Last week I made another one. Again, a dozen or more kids gathered around to watch me as I tried to balance a twig over a plastic baby's back or wrap a bit of twine around a wine cork. Some of them treated it like a sort of suspenseful show, holding their breath in anticipation as I placed each "precarious" piece. For one guy in particular the pressure was so much that he broke down in tears, saying, "I don't want it to fall."
Most of the kids, however, like typically happens when I do this, wanted to have a hand in it. I had not instructed the children to not touch the piece, but instead used words like "fragile" and "delicate" to describe it, which was enough. Instead of putting their hands directly on it, they participated by bringing me new materials -- rocks, sticks, broken toys, florist marbles -- they thought I might like to add.

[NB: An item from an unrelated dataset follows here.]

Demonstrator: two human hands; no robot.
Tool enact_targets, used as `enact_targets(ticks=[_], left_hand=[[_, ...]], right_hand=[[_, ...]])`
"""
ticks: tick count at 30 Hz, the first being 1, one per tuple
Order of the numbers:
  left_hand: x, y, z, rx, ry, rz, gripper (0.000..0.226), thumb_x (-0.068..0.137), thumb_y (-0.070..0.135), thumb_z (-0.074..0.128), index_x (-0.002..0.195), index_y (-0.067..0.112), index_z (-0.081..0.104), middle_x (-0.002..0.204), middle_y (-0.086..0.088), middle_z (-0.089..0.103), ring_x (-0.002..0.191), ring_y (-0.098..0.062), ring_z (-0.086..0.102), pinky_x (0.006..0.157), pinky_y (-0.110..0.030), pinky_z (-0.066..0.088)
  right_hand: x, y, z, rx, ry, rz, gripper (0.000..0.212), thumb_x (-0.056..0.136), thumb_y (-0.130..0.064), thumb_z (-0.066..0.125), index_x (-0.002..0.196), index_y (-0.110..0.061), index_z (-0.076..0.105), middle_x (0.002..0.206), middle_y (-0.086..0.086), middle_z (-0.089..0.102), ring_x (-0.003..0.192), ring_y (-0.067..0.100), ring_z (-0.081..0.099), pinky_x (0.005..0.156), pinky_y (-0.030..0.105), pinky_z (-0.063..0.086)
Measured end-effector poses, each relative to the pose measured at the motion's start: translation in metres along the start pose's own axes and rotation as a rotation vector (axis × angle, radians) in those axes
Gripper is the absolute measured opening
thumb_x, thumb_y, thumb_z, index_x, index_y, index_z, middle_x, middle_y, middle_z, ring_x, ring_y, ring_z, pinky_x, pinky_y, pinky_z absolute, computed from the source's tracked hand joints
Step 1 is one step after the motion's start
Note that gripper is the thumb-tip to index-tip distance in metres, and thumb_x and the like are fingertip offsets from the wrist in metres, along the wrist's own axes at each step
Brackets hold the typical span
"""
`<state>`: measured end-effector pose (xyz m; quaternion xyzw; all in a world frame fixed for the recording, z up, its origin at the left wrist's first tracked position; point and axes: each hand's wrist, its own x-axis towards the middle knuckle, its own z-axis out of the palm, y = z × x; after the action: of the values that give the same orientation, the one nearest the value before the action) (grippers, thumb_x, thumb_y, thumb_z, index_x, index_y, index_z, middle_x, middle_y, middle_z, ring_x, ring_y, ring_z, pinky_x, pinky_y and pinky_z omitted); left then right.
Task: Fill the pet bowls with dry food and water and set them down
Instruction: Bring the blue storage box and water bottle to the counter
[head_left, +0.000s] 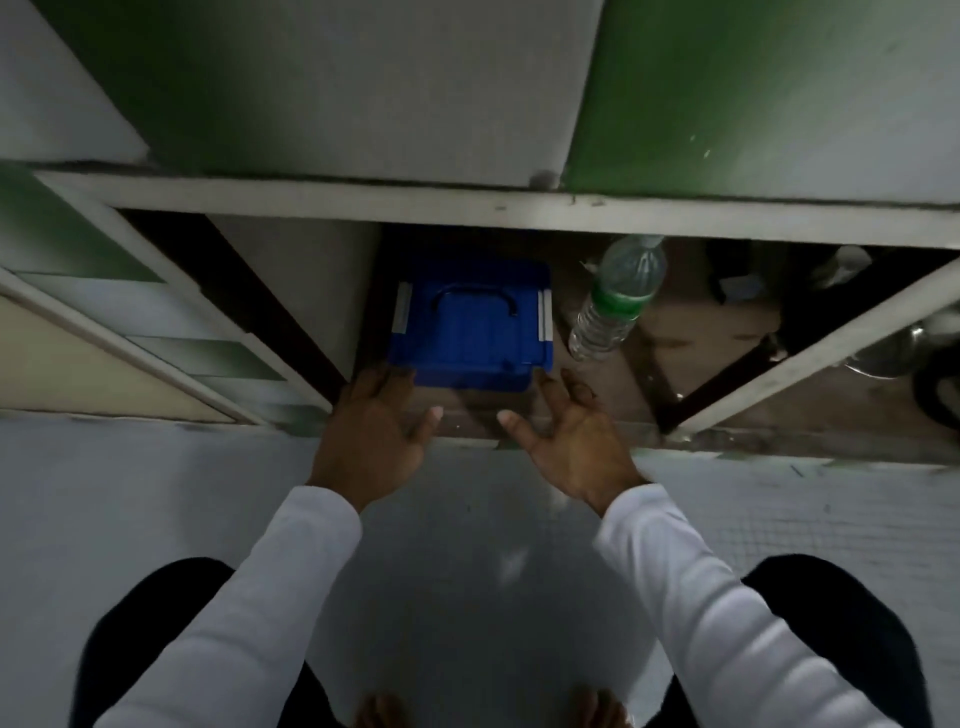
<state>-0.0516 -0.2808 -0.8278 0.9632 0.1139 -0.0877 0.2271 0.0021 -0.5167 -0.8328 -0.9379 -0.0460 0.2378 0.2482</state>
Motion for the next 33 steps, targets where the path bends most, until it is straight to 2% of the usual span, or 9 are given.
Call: enact_targets(ticks=[2, 5, 10, 14, 19, 24, 27, 30, 33], left_hand=[[0.012, -0.004, 0.009, -0.060, 0.005, -0.030, 0.074, 0.096, 0.062, 0.049, 0.156, 0.020, 0.041, 0.161, -0.016, 0.035, 0.145, -0.038, 0.035, 0.119, -0.048, 0.033], [0.031, -0.011, 0.021, -0.088, 0.062, 0.002, 0.065, 0.102, 0.047, 0.056, 0.156, 0.014, 0.042, 0.160, -0.017, 0.038, 0.149, -0.037, 0.031, 0.122, -0.047, 0.027], [0.065, -0.033, 0.034, -0.196, 0.070, -0.043, 0.067, 0.099, 0.054, 0.055, 0.157, 0.024, 0.040, 0.162, -0.014, 0.031, 0.149, -0.034, 0.032, 0.122, -0.045, 0.030], [0.097, -0.041, 0.045, -0.222, 0.088, -0.061, 0.064, 0.101, 0.056, 0.051, 0.159, 0.032, 0.035, 0.166, -0.007, 0.027, 0.150, -0.030, 0.029, 0.120, -0.042, 0.028], [0.139, -0.054, 0.063, -0.287, 0.053, -0.041, 0.066, 0.099, 0.063, 0.047, 0.159, 0.037, 0.032, 0.164, -0.005, 0.033, 0.148, -0.028, 0.033, 0.121, -0.045, 0.032], [0.170, -0.062, 0.078, -0.331, 0.073, -0.043, 0.066, 0.099, 0.060, 0.051, 0.158, 0.035, 0.034, 0.162, -0.006, 0.038, 0.146, -0.029, 0.039, 0.119, -0.046, 0.036], [0.189, -0.068, 0.084, -0.360, 0.083, -0.052, 0.065, 0.100, 0.056, 0.053, 0.158, 0.033, 0.036, 0.161, -0.008, 0.040, 0.145, -0.031, 0.041, 0.118, -0.047, 0.038], [0.207, -0.075, 0.089, -0.334, 0.087, -0.050, 0.069, 0.098, 0.064, 0.049, 0.158, 0.034, 0.034, 0.159, -0.010, 0.043, 0.143, -0.032, 0.044, 0.116, -0.049, 0.040], [0.218, -0.080, 0.093, -0.364, 0.094, -0.046, 0.091, 0.082, 0.085, 0.035, 0.158, 0.035, 0.033, 0.162, -0.008, 0.039, 0.146, -0.030, 0.041, 0.119, -0.049, 0.037]], right_hand=[[0.016, 0.004, 0.009, 0.046, 0.019, 0.000, 0.087, 0.088, -0.080, 0.044, 0.160, -0.039, 0.017, 0.169, 0.004, 0.013, 0.155, 0.027, 0.014, 0.122, 0.041, 0.021], [0.039, 0.008, 0.017, 0.069, 0.067, -0.001, 0.086, 0.087, -0.079, 0.046, 0.159, -0.038, 0.020, 0.168, 0.005, 0.015, 0.154, 0.028, 0.017, 0.123, 0.039, 0.023], [0.072, 0.014, 0.013, 0.102, 0.091, 0.012, 0.084, 0.089, -0.076, 0.047, 0.158, -0.038, 0.022, 0.166, 0.002, 0.023, 0.150, 0.028, 0.028, 0.121, 0.042, 0.029], [0.093, 0.013, 0.001, 0.097, 0.102, -0.007, 0.077, 0.094, -0.068, 0.047, 0.159, -0.034, 0.023, 0.165, -0.002, 0.027, 0.148, 0.027, 0.032, 0.117, 0.036, 0.028], [0.131, 0.015, 0.010, 0.194, 0.136, -0.002, 0.076, 0.094, -0.065, 0.053, 0.159, -0.034, 0.027, 0.160, 0.002, 0.037, 0.140, 0.028, 0.045, 0.112, 0.035, 0.036], [0.176, 0.025, 0.029, 0.269, 0.146, 0.004, 0.089, 0.080, -0.085, 0.045, 0.156, -0.044, 0.024, 0.151, 0.006, 0.049, 0.130, 0.030, 0.056, 0.109, 0.045, 0.046], [0.195, 0.024, 0.033, 0.160, 0.193, 0.022, 0.071, 0.096, -0.068, 0.042, 0.158, -0.039, 0.024, 0.154, 0.013, 0.043, 0.132, 0.036, 0.052, 0.111, 0.044, 0.043], [0.208, 0.027, 0.036, 0.117, 0.238, 0.008, 0.064, 0.101, -0.059, 0.039, 0.159, -0.038, 0.023, 0.154, 0.018, 0.041, 0.131, 0.039, 0.051, 0.110, 0.042, 0.041], [0.223, 0.030, 0.042, 0.108, 0.240, 0.016, 0.062, 0.101, -0.061, 0.036, 0.158, -0.042, 0.020, 0.154, 0.019, 0.038, 0.131, 0.041, 0.049, 0.112, 0.047, 0.040]])
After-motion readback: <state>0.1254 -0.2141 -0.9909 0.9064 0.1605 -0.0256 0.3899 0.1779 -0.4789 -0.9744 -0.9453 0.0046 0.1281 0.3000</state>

Normally, when I do this, I try to gradually extricate myself, turning it slowly over to the kids, but in this case I got called away. Within minutes, J informed me that "somebody" wrecked it to which I replied, "That's okay."
But it wasn't okay with J. "I didn't want them to wreck it."
I answered, honestly, "I didn't really want them to wreck it either. I wanted them to play with it, but it wasn't mine any more when I walked away."
He scowled for a moment, "I wanted to play with it too."
"Looks like you're feeling frustrated about that."
"And angry." He made a show of his anger, exaggerating his features, clenching his fists, then he let it go with a smile.
When I found J again, he had set up shop not far from where I had previously made my thing, making one of his own. The difference was that he didn't have the audience. He was fully absorbed in creating this thing for it's own sake and when he was done with it, he stood back, admired it, then left it to be wrecked without looking back, letting it go as lightly as he had his frustration and anger.